#### Description of the task
Give the lines below again exactly, starting with the line that holds "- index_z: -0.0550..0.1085" and going on through the line that holds "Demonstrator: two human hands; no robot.".
Data below: Begin
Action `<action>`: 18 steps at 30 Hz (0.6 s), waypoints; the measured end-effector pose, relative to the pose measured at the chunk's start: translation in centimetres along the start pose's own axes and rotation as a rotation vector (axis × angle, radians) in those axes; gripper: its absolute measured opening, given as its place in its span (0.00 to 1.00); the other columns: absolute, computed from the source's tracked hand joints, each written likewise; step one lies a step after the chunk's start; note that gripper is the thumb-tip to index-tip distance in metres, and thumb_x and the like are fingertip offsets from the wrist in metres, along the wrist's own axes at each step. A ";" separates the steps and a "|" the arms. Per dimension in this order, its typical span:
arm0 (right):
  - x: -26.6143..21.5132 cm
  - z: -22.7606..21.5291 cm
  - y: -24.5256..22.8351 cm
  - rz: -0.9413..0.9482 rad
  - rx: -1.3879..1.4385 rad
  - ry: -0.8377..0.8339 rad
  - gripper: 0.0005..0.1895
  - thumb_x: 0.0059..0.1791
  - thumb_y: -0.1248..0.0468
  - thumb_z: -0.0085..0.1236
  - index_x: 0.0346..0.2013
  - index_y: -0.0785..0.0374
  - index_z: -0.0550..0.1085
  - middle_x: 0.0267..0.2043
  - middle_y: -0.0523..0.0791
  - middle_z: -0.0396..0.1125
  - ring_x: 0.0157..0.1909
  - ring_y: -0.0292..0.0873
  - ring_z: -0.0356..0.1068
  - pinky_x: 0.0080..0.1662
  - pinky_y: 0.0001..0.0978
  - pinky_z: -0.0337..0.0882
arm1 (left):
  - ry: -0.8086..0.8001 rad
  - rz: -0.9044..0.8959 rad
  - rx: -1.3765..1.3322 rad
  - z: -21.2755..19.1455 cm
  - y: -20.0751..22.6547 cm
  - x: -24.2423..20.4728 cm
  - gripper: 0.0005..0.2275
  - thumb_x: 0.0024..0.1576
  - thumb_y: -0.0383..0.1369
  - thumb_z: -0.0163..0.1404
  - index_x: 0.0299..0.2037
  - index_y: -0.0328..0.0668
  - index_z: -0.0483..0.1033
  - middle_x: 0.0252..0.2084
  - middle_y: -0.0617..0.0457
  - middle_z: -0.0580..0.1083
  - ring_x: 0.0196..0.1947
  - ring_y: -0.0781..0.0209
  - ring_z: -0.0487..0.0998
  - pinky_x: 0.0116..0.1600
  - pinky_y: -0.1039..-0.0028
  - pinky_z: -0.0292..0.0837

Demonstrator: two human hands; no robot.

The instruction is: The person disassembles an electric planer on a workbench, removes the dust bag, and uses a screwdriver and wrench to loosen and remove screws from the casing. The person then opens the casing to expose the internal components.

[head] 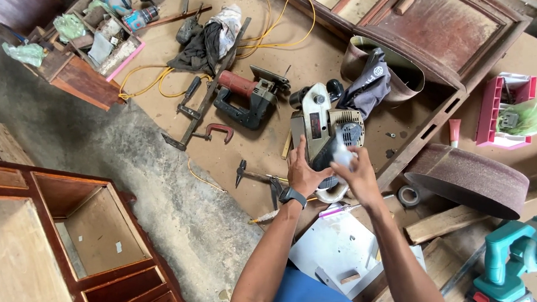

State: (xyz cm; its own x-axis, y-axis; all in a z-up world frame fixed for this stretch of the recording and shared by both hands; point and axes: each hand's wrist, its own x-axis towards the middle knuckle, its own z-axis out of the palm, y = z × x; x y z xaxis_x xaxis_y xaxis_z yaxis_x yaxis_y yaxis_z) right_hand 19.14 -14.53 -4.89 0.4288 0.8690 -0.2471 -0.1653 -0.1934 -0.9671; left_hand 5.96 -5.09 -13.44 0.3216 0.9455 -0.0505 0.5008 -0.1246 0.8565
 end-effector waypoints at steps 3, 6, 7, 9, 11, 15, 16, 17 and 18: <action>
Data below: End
#### Exercise solution
  - index_z: -0.0550..0.1085
  - middle_x: 0.0267..0.2043
  - middle_y: -0.0523..0.0791
  - middle_z: -0.0396..0.1125
  - ring_x: 0.0157..0.1909
  - ring_y: -0.0292..0.0873
  - ring_z: -0.0356..0.1068
  - pinky_x: 0.0080..0.1662
  - pinky_y: 0.0001..0.0978
  - pinky_z: -0.0337..0.0882
arm1 (left):
  - ry: -0.8086..0.8001 rad
  - rz: -0.9044..0.8959 rad
  - rx: -1.3765..1.3322 rad
  - z: -21.2755..19.1455 cm
  - y: -20.0751..22.6547 cm
  - x: -24.2423..20.4728 cm
  - gripper: 0.0005..0.2275
  - thumb_x: 0.0024..0.1576
  - thumb_y: -0.0383..0.1369
  - thumb_z: -0.0163..0.1404
  - index_x: 0.0299..0.2037
  - index_y: -0.0328..0.0668
  - index_z: -0.0483..0.1033
  - middle_x: 0.0252..0.2084
  - middle_y: -0.0617..0.0457
  - middle_z: -0.0580..0.1083
  - ring_x: 0.0196..0.1947
  - ring_y: -0.0781..0.0209
  - ring_z: -0.0487..0.0998
  - pinky_x: 0.0116..0.1600
  - pinky_y: -0.1039..-0.0028
  - pinky_z: -0.0292..0.0837

Demonstrator: two human hands; no robot.

No more output is needed here.